2 Wikidata Data Model

Jere Odell; Mairelys Lemus-Rojas; and Lucille Brys

The data in Wikidata are formed by entities which are matched to RDF (Resource Description Framework) triples containing a subject, a predicate, and an object (in Wikidata terminology this would be an item, a property, and a value). This data can be retrieved using SPARQL (Simple Protocol and RDF Query Language). Entities in Wikidata refer to items, properties, or lexemes. However, for the purpose of this resource, we will begin by focusing on items and properties. These each have their respective namespaces: items in the main namespace and properties in the property namespace (Help:Namespaces – Wikidata, n.d.).

All items and properties are automatically assigned unique identifiers—Q for items and P for properties—followed by a sequential number. Identifiers allow the disambiguation of entities which is particularly valuable in Wikidata’s multilingual environment. Statements in Wikidata consist of property-value pairs where the value can often be another item. When these connections are made, they create a data and grammatical structure that describe an item. For example, in Table 1, the item for Lauren Berlant (Q12237573) has the property field of work (P101) with the value gender studies (Q1662673). To put it in a simple sentence, Lauren Berlant’s field of work is gender studies. The value, gender studies, is also an item with defined statements.
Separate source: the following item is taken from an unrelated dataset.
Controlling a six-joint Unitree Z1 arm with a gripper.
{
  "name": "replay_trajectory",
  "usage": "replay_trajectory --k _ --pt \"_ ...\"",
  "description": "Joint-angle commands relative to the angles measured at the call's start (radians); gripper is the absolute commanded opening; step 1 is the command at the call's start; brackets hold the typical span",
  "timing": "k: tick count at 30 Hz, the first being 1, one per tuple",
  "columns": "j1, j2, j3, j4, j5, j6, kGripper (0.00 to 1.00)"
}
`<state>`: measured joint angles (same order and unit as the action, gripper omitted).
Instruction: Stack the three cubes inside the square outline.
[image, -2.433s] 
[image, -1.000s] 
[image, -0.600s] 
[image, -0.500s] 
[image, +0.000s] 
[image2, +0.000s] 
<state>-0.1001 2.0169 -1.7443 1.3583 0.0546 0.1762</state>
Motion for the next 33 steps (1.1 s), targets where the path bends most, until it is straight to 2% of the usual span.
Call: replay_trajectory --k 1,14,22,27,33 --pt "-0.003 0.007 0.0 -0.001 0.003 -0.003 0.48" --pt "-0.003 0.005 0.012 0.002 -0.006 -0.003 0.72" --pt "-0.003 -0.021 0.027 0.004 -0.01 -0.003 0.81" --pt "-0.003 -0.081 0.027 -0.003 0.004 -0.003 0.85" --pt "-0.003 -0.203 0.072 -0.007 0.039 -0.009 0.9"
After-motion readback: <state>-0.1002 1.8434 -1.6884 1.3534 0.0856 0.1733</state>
Table 1. Example of an RDF triple with labels and unique identifiers.
Item (subject) Property (predicate) Value (object)
Lauren Berlant field of work gender studies
Q12237573 P101 Q1662673

Items are used to represent topics, concepts, or objects, and can be created by anyone. For instance, Figure 4 illustrates the Wikidata data model using Marie Curie’s entry as an example.

Labeled screen shot displaying different features of a Wikidata entry using Marie Curie as an example.
Figure 4. Wikidata’s data model representing Marie Curie’s entity, which includes a statement with qualifiers and references (w.wiki/32q).

Q7186 next to Marie Curie’s name is the unique identifier assigned to this item. There is also an area for providing human-friendly descriptions and alternate names—or aliases—for the entry. While there can be multiple items in Wikidata with the same label or description, there can not be more than one item with the same combination of label and description (Lemus-Rojas & Pintscher, 2017). This restriction allows for the human-readable data presented in the label, description, and alias for the entry to be useful when trying to disambiguate concepts. In this figure, the subject is described as a “Polish-French physicist and chemist.” The triple forming the statement contains Marie Curie (Q7186) as the subject, award received (P166) as the predicate, and Nobel Prize in Physics (Q38104) as the value for the object. This statement also includes qualifiers which are used to provide context and scope for the entity. Here, more specific information about the claim is being offered including the point in time when the award was received, the names of other awardees, and the monetary compensation received. All claims can be supported by references which facilitate the verifiability of the data. References play a critical role in Wikidata due to the nature of the project which allows multiple, and often conflicting, data points to coexist. Continuing with Marie Curie’s example, the first reference represented includes a reference URL (P854) for the source of information, a retrieved (P813) date recording when the information was retrieved, as well as publisher (P123), language of work or name (P407), and title (P1476) of the source.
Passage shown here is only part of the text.